Write out the stretch of lines below that begins at the line with "Please annotate the white left robot" and ends at the line with "Please annotate the orange yellow", including both, exactly as given and nothing more.

────────────────────────────────────────

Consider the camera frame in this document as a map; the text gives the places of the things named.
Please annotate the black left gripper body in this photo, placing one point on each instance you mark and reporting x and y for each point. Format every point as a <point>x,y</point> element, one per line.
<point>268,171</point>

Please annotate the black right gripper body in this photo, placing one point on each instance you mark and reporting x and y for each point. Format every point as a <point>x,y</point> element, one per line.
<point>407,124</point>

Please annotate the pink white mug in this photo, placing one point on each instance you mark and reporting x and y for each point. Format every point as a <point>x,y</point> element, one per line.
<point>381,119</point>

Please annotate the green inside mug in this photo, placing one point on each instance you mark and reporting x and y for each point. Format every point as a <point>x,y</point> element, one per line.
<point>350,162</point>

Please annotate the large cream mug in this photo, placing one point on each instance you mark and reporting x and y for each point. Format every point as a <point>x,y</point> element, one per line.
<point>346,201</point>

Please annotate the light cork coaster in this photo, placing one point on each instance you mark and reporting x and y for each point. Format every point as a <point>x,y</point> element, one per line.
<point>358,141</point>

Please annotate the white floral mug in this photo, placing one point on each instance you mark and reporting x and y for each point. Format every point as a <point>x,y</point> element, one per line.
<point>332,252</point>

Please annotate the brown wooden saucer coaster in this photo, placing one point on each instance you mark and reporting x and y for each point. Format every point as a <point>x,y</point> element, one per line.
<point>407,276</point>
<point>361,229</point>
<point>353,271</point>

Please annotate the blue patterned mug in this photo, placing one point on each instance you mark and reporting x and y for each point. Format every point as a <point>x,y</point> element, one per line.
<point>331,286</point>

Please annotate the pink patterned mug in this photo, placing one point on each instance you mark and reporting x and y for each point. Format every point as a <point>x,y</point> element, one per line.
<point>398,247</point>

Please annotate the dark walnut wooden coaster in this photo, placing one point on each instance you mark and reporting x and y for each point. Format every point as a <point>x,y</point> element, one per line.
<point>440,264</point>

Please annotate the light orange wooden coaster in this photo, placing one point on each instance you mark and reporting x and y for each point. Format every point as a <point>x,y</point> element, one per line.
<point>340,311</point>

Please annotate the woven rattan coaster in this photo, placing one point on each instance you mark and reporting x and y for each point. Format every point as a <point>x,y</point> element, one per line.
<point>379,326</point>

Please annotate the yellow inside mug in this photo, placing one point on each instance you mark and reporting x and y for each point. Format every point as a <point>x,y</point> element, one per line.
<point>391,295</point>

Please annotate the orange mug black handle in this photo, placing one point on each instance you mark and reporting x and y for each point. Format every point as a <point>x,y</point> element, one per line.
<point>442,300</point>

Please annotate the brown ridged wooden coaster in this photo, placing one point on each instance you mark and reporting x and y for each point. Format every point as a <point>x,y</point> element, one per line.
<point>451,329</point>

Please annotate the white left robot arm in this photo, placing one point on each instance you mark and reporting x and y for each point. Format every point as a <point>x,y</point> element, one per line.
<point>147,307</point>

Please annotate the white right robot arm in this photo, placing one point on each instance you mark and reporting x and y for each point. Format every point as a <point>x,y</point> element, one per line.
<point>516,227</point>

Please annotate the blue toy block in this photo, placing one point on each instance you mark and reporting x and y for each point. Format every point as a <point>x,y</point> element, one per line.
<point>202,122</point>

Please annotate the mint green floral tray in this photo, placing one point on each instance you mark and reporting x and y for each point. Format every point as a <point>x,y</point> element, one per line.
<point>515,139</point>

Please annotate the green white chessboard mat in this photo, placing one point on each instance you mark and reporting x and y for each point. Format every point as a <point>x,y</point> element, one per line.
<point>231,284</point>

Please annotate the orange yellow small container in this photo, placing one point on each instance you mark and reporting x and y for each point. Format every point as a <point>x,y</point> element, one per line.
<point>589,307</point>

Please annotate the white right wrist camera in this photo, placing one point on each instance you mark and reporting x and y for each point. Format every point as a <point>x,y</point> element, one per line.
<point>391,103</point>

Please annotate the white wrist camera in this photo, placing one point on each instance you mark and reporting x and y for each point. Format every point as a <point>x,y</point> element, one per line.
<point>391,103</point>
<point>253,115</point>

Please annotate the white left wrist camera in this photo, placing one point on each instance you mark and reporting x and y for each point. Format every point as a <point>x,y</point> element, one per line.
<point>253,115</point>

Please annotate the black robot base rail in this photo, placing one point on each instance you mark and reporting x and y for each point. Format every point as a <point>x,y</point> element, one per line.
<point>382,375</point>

────────────────────────────────────────

Result of this task —
Please annotate the white left robot arm in this photo, placing one point on each instance you mark and reporting x and y for each point. Format every point as a <point>x,y</point> element, one per line.
<point>147,307</point>

Please annotate the white right robot arm in this photo, placing one point on each instance you mark and reporting x and y for each point. Format every point as a <point>x,y</point> element, one per line.
<point>516,227</point>

Please annotate the blue toy block in this photo, placing one point on each instance you mark and reporting x and y for each point. Format every point as a <point>x,y</point> element, one per line.
<point>202,122</point>

Please annotate the mint green floral tray in this photo, placing one point on each instance you mark and reporting x and y for each point. Format every point as a <point>x,y</point> element, one per line.
<point>515,139</point>

Please annotate the green white chessboard mat in this photo, placing one point on each instance you mark and reporting x and y for each point. Format every point as a <point>x,y</point> element, one per line.
<point>231,284</point>

Please annotate the orange yellow small container in this photo, placing one point on each instance you mark and reporting x and y for each point. Format every point as a <point>x,y</point> element, one per line.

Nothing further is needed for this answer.